Because of RSD, the 2PCF loses its isotropy and no longer only depends on the relative separation between the galaxy pairs s = |s₁ − s₂|, but also on the triangles formed by each pair of galaxies and the observer. The pair counts therefore have to be binned in three dimensions (s, μ, θ), with μ the cosine of the angle between the observer LoS (passing through the midpoint between the galaxies) and the separation vector of the galaxy pair, and θ the angle between the two individual lines of sight. The wide-angle dependence is minor for distant surveys, and so we can perform – with only a minor loss of information – the projection according to Yuan et al. (2022a):

$\begin{matrix} ξ (s, μ) = \frac{\int ξ (s, μ, θ) P (s, μ, θ) d θ}{\int P (s, μ, θ) d θ}, \end{matrix}$ $\begin{aligned} \xi (s,\mu ) = \frac{\int \xi (s,\mu ,\theta )P(s,\mu ,\theta )\mathrm{d}\theta }{\int P(s,\mu ,\theta ) \mathrm{d}\theta }, \end{aligned}$ (5)
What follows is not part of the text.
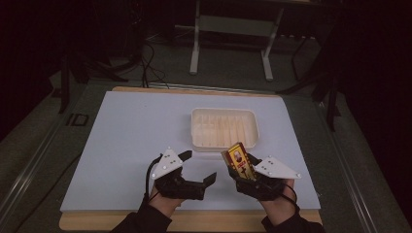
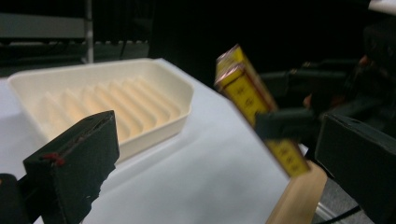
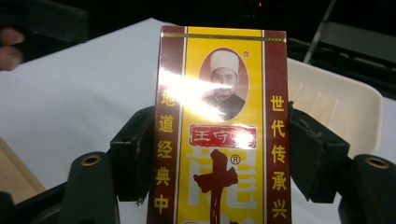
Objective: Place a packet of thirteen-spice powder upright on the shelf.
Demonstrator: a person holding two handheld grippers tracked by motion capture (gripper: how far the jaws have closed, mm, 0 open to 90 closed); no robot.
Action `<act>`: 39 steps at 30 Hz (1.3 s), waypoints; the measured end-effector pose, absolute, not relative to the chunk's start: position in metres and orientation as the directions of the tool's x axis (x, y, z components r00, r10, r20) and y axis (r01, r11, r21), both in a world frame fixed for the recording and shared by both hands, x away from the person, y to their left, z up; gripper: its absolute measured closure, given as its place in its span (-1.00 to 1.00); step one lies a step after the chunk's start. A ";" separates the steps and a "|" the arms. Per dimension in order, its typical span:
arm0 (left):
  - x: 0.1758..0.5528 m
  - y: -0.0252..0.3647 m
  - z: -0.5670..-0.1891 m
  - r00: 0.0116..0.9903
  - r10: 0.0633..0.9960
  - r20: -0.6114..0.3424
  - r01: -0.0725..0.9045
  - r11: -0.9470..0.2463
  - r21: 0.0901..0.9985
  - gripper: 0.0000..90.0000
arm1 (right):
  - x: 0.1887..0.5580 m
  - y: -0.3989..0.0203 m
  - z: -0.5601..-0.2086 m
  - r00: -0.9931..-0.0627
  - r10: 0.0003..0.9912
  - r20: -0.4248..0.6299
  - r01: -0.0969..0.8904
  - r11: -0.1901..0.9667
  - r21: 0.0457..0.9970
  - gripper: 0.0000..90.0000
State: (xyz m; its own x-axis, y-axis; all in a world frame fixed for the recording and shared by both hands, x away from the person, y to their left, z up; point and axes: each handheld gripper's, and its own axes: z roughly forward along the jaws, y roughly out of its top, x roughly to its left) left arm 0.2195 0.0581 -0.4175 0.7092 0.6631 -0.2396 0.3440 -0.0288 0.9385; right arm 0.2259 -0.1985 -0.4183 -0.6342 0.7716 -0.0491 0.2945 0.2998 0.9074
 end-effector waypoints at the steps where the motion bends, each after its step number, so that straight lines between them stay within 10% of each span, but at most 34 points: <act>1: 0.221 0.055 -0.415 0.711 0.662 -0.235 0.336 -0.027 0.941 -0.98 | 0.225 -0.197 -0.418 -0.635 0.770 -0.054 0.283 0.297 0.912 -0.29; 24: 0.261 0.021 -0.417 0.721 0.561 -0.405 0.485 0.008 0.875 0.22 | 0.218 -0.181 -0.423 -0.654 0.750 -0.096 0.224 0.313 0.923 -0.29; 39: 0.261 0.018 -0.404 0.728 0.544 -0.416 0.486 0.019 0.874 0.52 | 0.219 -0.182 -0.424 -0.641 0.763 -0.085 0.225 0.292 0.930 -0.29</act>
where P(s, μ, θ) is a probability distribution proportional to the number of pairs at a given triangle configuration and is survey dependant. We note that the wider the distribution in θ, the more this projection makes the observable survey dependant. This is equivalent to binning the pair counts in (s, μ).

The 2PCF can then be decomposed into a series of Legendre polynomials:

$\begin{matrix} ξ (s, μ) = \sum_{l} P_{l} (μ) ξ_{l} (s), \end{matrix}$ $\begin{aligned} \xi (s,\mu ) = \sum _l P_l(\mu ) \xi _l(s), \end{aligned}$ (6)

with

$\begin{matrix} ξ_{l} (s) = \frac{2 l + 1}{2} \int ξ (s, μ) P_{l} (μ) d μ . \end{matrix}$ $\begin{aligned} \xi _l(s) = \frac{2l+1}{2}\int \xi (s,\mu ) P_l(\mu ) \mathrm{d}\mu . \end{aligned}$ (7)
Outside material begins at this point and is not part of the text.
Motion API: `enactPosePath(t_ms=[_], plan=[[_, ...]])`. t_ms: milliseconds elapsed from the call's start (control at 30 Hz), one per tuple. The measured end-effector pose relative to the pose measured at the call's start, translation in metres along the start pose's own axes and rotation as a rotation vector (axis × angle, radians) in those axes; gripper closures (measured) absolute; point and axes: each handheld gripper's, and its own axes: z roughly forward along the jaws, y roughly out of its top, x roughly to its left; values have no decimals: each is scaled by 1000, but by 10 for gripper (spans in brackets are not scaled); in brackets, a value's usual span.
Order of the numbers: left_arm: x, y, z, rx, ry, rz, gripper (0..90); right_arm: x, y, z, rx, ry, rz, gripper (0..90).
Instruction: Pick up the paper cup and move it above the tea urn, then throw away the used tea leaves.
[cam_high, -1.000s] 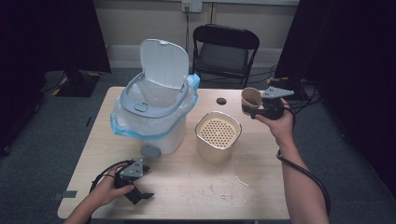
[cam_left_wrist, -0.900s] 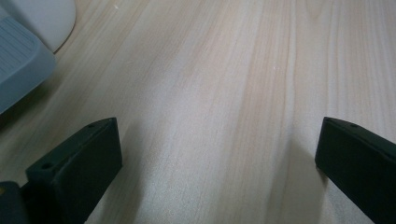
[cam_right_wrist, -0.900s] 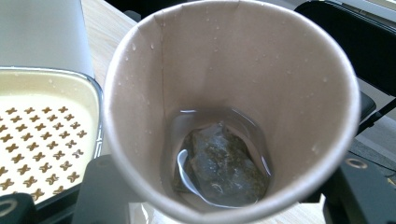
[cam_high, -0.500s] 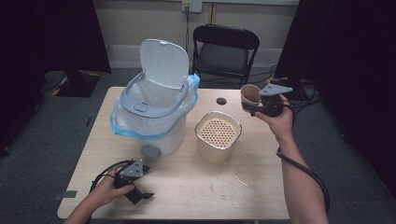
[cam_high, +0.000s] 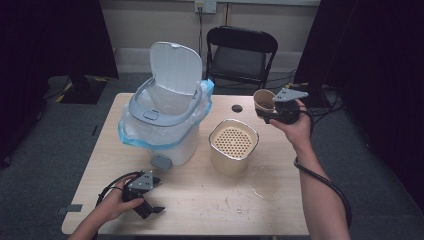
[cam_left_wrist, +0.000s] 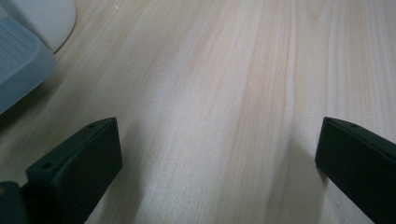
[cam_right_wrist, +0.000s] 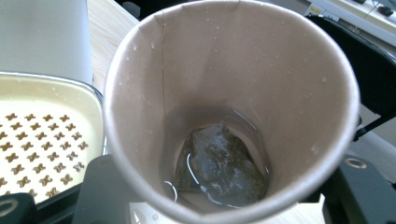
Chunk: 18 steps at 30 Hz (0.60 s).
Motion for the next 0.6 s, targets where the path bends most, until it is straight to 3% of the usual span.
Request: enactPosePath(t_ms=[433, 600], plan=[[0, 0, 0, 3, 1, 3, 0, 4, 10, 3, -8, -7, -41, 393], [0, 0, 0, 0, 1, 4, 0, 6, 9, 1, -5, -47, -94, 396]])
As this work is a proof of concept for our new emulation strategy, we focus on the monopole ξ₀ hereafter. The study of all multipoles is left for future work. The most expensive part of computing the estimator defined in Eq. (3) is the random–random pair counting. As we have cubic boxes with periodic boundary conditions, RR can be analytically computed with a fixed LoS for every pair count, and we can make use of the natural estimator of Prada et al. (2023):

$\begin{matrix} ξ = \frac{DD}{RR} - 1, \end{matrix}$ $\begin{aligned} \xi = \frac{DD}{RR} - 1, \end{aligned}$ (8)
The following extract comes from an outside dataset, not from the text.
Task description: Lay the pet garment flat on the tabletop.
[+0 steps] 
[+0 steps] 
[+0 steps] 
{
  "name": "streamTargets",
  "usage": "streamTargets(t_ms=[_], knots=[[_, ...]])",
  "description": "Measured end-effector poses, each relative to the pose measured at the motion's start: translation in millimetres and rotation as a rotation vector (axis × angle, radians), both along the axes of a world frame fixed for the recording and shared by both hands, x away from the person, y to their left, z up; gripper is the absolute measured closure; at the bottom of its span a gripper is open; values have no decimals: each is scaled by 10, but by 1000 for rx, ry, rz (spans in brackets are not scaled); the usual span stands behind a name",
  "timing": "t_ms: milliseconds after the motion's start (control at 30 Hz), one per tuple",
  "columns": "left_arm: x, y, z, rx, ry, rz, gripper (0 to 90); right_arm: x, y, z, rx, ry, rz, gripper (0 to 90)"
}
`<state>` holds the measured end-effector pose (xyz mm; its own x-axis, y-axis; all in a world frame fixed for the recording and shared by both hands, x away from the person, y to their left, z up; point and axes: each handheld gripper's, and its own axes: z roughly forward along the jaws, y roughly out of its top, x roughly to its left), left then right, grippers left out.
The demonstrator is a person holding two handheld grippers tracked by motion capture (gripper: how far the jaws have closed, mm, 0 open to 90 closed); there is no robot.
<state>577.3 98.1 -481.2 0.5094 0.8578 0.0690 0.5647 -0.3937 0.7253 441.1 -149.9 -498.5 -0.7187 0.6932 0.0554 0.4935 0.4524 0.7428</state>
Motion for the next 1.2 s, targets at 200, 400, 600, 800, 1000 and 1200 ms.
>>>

greatly reducing computational time.

However, this methodology could bias the clustering as a fixed LoS is equivalent to assuming θ = 0 for each pair of galaxies, or that the observer is infinitely far away. This flat-sky approximation should break down for low-z surveys and large separation bins. We tested this hypothesis with the 25 Planck 2018 boxes using the median HOD.

Figure 3 shows the mean clustering with its standard deviation computed using Eq. (8) with a fixed LoS in red, and using Eq. (3) with a varying midpoint LoS in blue. In the latter case, in order to get a realistic clustering, we place the observer at the centre of the box, and cut a spherical full-sky footprint from z = 0.15 to z = 0.25 in radial distance. The bottom panel shows the residual using the cosmic variance of the varying LoS, which is of course larger and more realistic. The shaded area corresponds to a 1σ deviation. We see that, although the deviation seems to increase as the separation s gets larger, the difference is well within the cosmic variance. For the considered redshift and separation bins, the Peebles estimator gives an unbiased description of the clustering.

Fig. 3.

Mean clustering with its standard deviation of the Planck 2018 25 boxes using the median HOD. In red, ξ₀ is computed using Eq. (8) with a fixed LoS, and in blue using Eq. (3) with a varying midpoint LoS. In the latter case, in order to get a realistic clustering, we place the observer at the centre of the boxes, and cut a spherical full-sky footprint from z = 0.15 to z = 0.25. The bottom panel shows the residual using the cosmic variance of the (realistic) varying LoS.

Figure 4 shows the clustering measured for every cosmology and HOD using Eq. (8) and applying RSD along a fixed LoS, which we choose to be the z axis of the box. A sample of the training and test sets is shown in blue and orange, respectively. We choose the separation range to be a logarithmic binning going from the resolution of the simulation 0.3 h⁻¹ Mpc to 60 h⁻¹ Mpc where the flat-sky approximation is still holding. Hereafter, we define X_s as the vector containing those separations (used in Sect. 3). To reduce shot noise, we populate five times the halos using the same HOD model, only changing the random seed, and we average their clustering.

Fig. 4.

Emulator training and test sets in blue and orange, respectively. The clustering for every cosmology and HOD is measured using Eq. (8) and by applying RSD along a fixed LoS, which we choose to be the z axis of the box.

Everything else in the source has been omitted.